United States District Court, W.D. Oklahoma
Sep 29, 2006
Case Number Civ-05-445-C (W.D. Okla. Sep. 29, 2006)

Opinion

Case Number Civ-05-445-C.

September 29, 2006


MEMORANDUM OPINION AND ORDER


Plaintiffs filed the present motion seeking reconsideration of the Court's October 18, 2005, Order which dismissed Plaintiffs' claims against China Synthetic Rubber Corporation (CSRC). In that Order, the Court determined that Plaintiffs had failed to establish that CSRC conducts business or has other minimum contacts with Oklahoma. In reaching that conclusion, the Court noted that Plaintiffs' evidence established only that CSRC produced carbon black and owned a plant which produced carbon black. Plaintiffs now argue that based on discovery obtained since the Court's Order was entered, they have proof CSRC has conducted business in Oklahoma or that Continental Carbon Company (CCC) is merely an instrumentality of CSRC. In response, CSRC argues that Plaintiffs' evidence is not newly discovered and in any event is insufficient to provide a basis for the Court to exercise jurisdiction over CSRC.
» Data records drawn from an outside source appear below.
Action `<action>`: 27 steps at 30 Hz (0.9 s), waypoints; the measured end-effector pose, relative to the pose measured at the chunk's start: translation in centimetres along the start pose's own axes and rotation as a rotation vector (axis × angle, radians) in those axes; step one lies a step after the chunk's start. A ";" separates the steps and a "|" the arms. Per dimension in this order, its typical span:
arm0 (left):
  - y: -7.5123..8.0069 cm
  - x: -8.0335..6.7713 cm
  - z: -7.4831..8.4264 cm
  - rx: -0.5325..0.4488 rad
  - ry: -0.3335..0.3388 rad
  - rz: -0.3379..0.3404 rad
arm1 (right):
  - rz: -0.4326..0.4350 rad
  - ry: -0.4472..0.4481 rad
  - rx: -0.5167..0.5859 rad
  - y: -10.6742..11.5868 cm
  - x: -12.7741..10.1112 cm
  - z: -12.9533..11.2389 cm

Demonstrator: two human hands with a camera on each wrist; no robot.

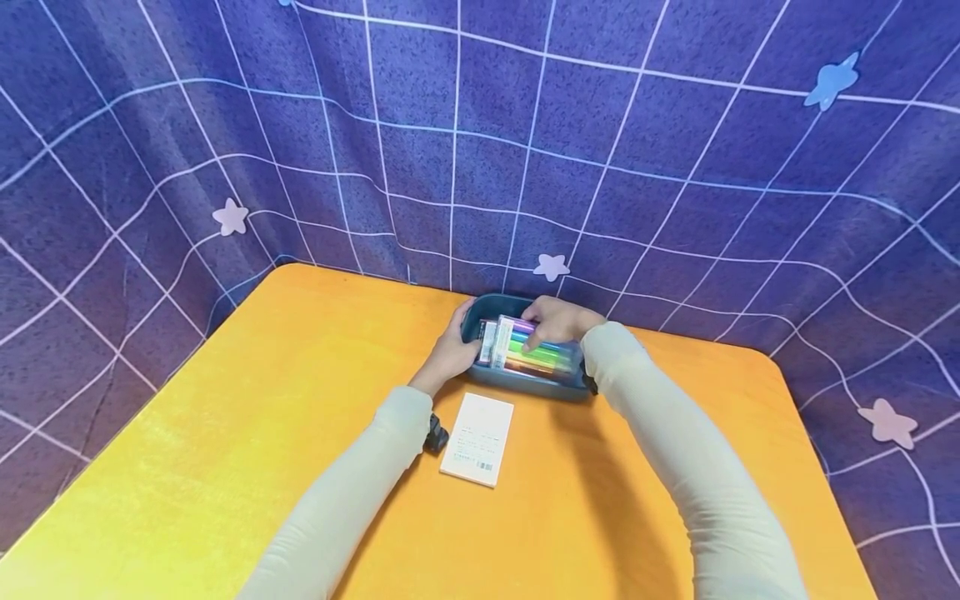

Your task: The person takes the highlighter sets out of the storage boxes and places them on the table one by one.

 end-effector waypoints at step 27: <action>-0.2 0.3 -0.2 -0.003 0.004 0.005 | 0.064 0.007 0.014 1.1 -0.9 0.0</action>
Point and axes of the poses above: each hand's wrist, its own x-axis towards the middle knuckle, its own y-axis out of the back of the hand, z = x × y, the point moved 9 cm from there along x, towards the middle knuckle, and after that the axes turned 6 degrees about z, right-handed, at the moved point
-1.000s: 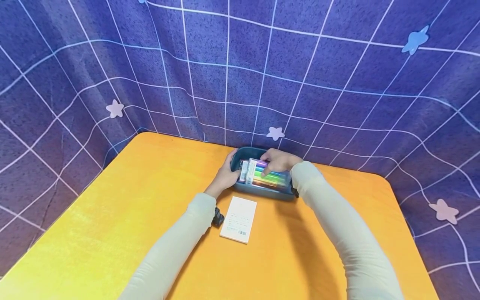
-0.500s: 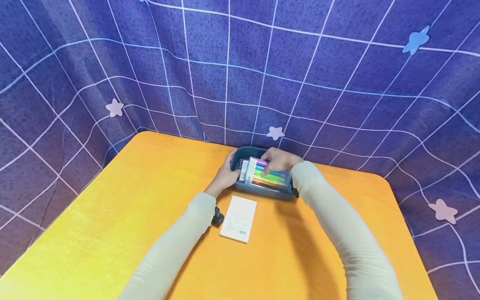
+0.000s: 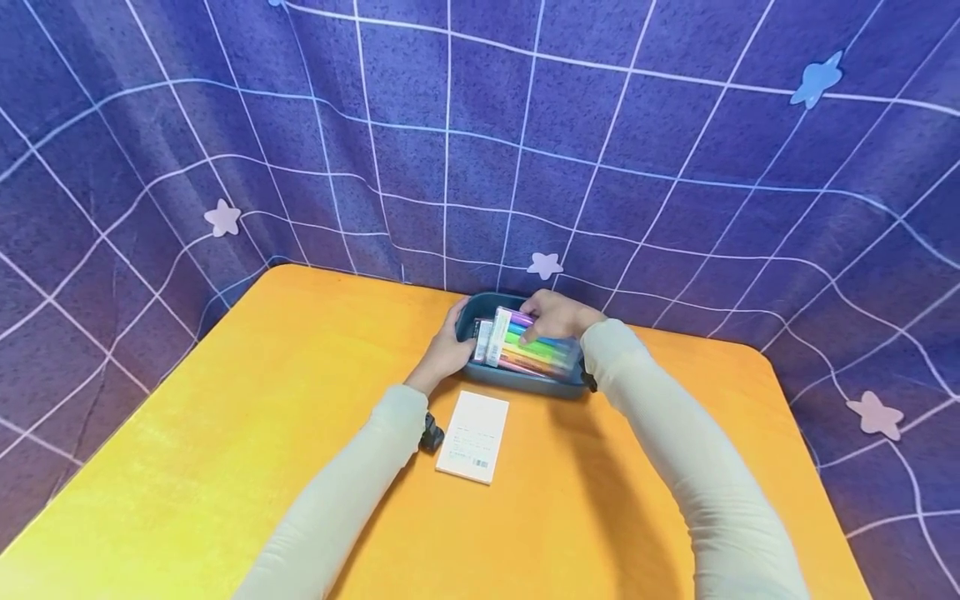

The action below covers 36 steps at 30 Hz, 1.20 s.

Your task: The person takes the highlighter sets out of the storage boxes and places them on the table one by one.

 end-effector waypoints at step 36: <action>0.2 -0.3 0.2 -0.011 0.007 0.010 | 0.044 0.028 -0.117 1.2 -1.0 -0.9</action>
Point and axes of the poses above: each hand's wrist, its own x-axis towards the middle knuckle, its own y-axis out of the back of the hand, z = x × y, the point moved 9 cm from there along x, towards the middle knuckle, and after that the axes turned 6 degrees about z, right-handed, at the moved point
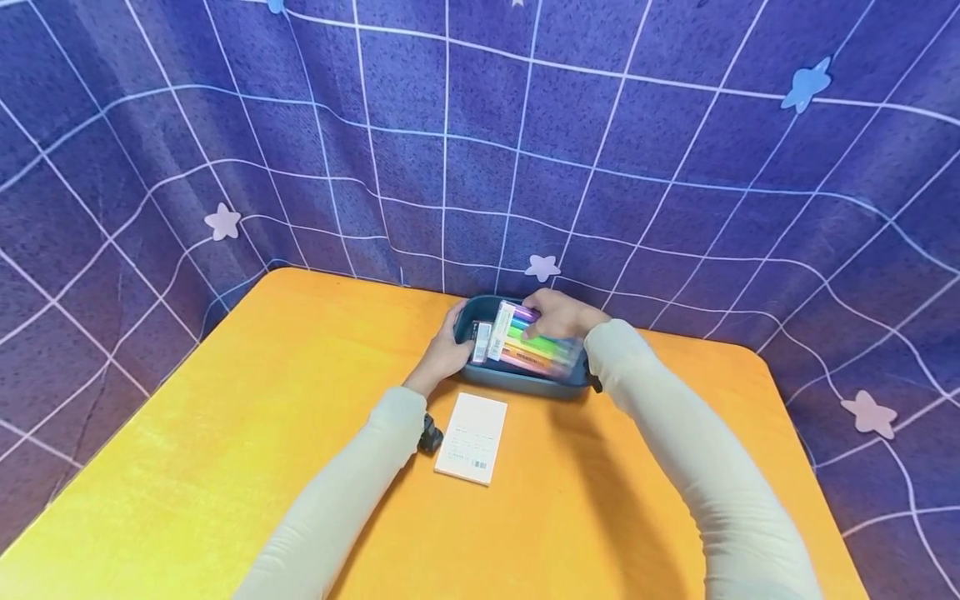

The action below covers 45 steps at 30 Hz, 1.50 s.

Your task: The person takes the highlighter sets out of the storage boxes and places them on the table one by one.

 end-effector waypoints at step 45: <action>-0.3 0.4 -0.3 0.011 0.015 -0.028 | 0.095 0.116 -0.073 3.1 -3.0 -3.6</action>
Point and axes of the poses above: each hand's wrist, its own x-axis towards the middle knuckle, its own y-axis out of the back of the hand, z = x × y, the point moved 9 cm from there along x, towards the middle knuckle, and after that the axes turned 6 degrees about z, right-handed, at the moved point
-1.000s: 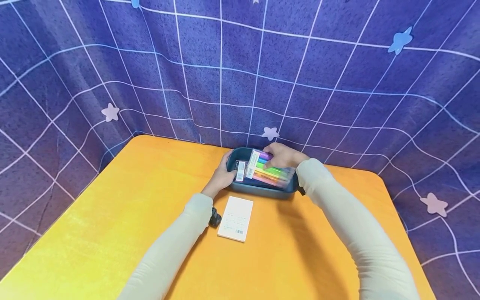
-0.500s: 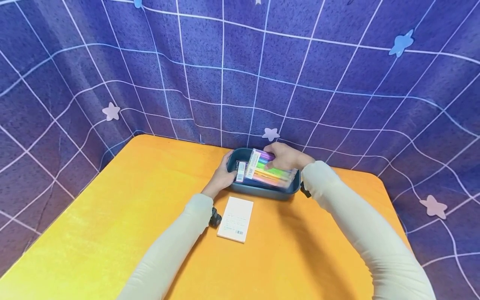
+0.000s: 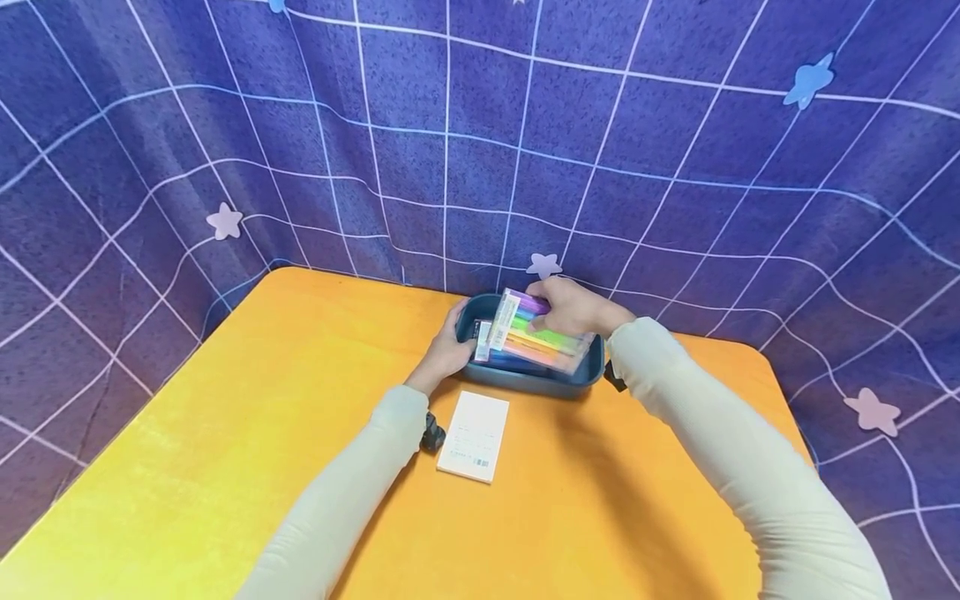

At the outset it is important to establish the procedural posture of the present dispute. Plaintiffs are seeking reconsideration of the Court's Order addressing CSRC's Motion to Dismiss pursuant to Fed.R.Civ.P. 12(b)(2). Thus, it is first necessary to establish that Plaintiffs are entitled to reconsideration of the Order and, if so, then the evidence presented in the present motion must be evaluated under the standards applicable to a Rule 12(b)(2) motion.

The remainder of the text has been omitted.